Susan: Greetings! Glad to be here.
SueDM says: Welcome, Susan! How did you know that you wanted to be a photojournalist?
Susan: I didn't know until pretty late in life. I went to college to be an ethnographic filmmaker, that is, working in film in indigenous communities - anthropological filmmaking. I sort of evolved into being a photographer.
Manon says: When you first started out did you have to work at other jobs to make a living? I imagine that photojournalism doesn't pay well at first?

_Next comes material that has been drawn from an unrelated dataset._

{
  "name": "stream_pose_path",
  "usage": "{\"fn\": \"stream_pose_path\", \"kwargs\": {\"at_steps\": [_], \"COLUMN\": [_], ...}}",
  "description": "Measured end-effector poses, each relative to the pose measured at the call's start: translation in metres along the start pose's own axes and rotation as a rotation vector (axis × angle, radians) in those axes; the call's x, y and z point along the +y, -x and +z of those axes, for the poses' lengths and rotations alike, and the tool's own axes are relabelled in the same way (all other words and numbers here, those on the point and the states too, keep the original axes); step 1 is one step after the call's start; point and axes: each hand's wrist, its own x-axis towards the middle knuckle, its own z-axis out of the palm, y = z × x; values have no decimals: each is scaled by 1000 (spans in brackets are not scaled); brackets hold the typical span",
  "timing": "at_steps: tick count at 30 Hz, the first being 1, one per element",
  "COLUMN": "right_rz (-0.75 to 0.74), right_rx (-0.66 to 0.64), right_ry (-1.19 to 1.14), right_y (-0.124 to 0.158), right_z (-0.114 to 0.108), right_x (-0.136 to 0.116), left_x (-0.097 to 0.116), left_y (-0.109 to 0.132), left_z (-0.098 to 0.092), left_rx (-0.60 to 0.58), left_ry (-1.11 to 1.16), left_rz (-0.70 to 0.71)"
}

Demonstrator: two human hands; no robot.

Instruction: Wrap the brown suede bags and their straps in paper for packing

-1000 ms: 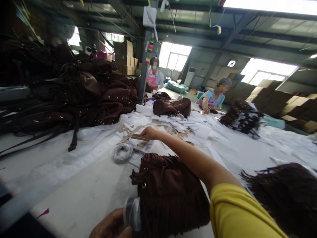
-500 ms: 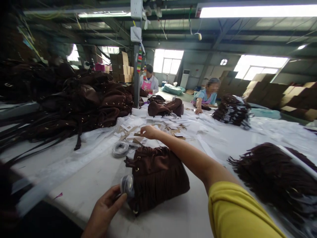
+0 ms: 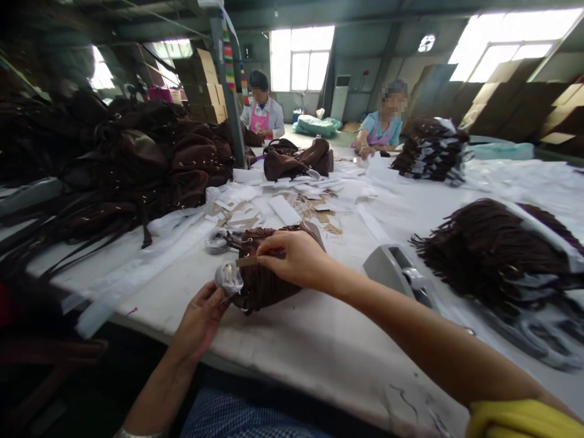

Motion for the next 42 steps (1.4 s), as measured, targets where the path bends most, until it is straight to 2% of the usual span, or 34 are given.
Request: {"fn": "stream_pose_path", "kwargs": {"at_steps": [3, 6, 13, 19, 27, 30, 35, 38, 42], "right_rz": [15, 28, 57, 52, -21, -22, -68, -90, 63], "right_rx": [24, 3, 0, -51, -88, -94, -207, -153, -48], "right_ry": [85, 90, 40, -46, -1, -12, -183, -199, -313], "right_y": [19, 25, 22, 24, 22, 20, 21, 23, 27], "right_z": [10, 18, 25, 25, 34, 36, 34, 37, 41], "right_x": [-3, -5, -10, -6, 8, 11, 18, 23, 23], "left_x": [4, 7, 8, 7, 8, 6, 6, 7, 9], "left_y": [3, 6, 16, 21, 24, 24, 22, 20, 19], "left_z": [8, 14, 17, 16, 32, 35, 36, 36, 37], "left_rx": [-27, -15, 5, -29, -124, -94, -74, -90, -115], "left_ry": [31, 13, -113, -209, -293, -336, -377, -409, -428], "left_rz": [19, 41, 87, 107, 104, 115, 178, 203, 193]}}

Susan: Precisely true! I worked at teaching photography in the public schools of New York and later Mississippi and North Carolina. The teaching gave me a little fund from which I broke out into the professional ranks. The first five years I was teaching and didn't start working professionally in the photographic field until 1976. While I was teaching I started doing my own work on the side. It was documentary photography but not aimed towards publications. To me, doing documentary photography was self satisfactory and personal. It satisfied my own personal curiosity. I completed a series called "Carnival Strippers" that was exhibited in a number of small museums and galleries and then became a book published in English and French. The text in the book was used to create a stage play, interestingly enough.
DavidT says: How do you keep your eye fresh and open to new insights after doing all the research you must have to do for an assignment? (News and historical accounts, after all, bring their own biases.)
Susan: I think the world is always a surprise. No matter how much research I do, I cannot anticipate what I will find out in the field.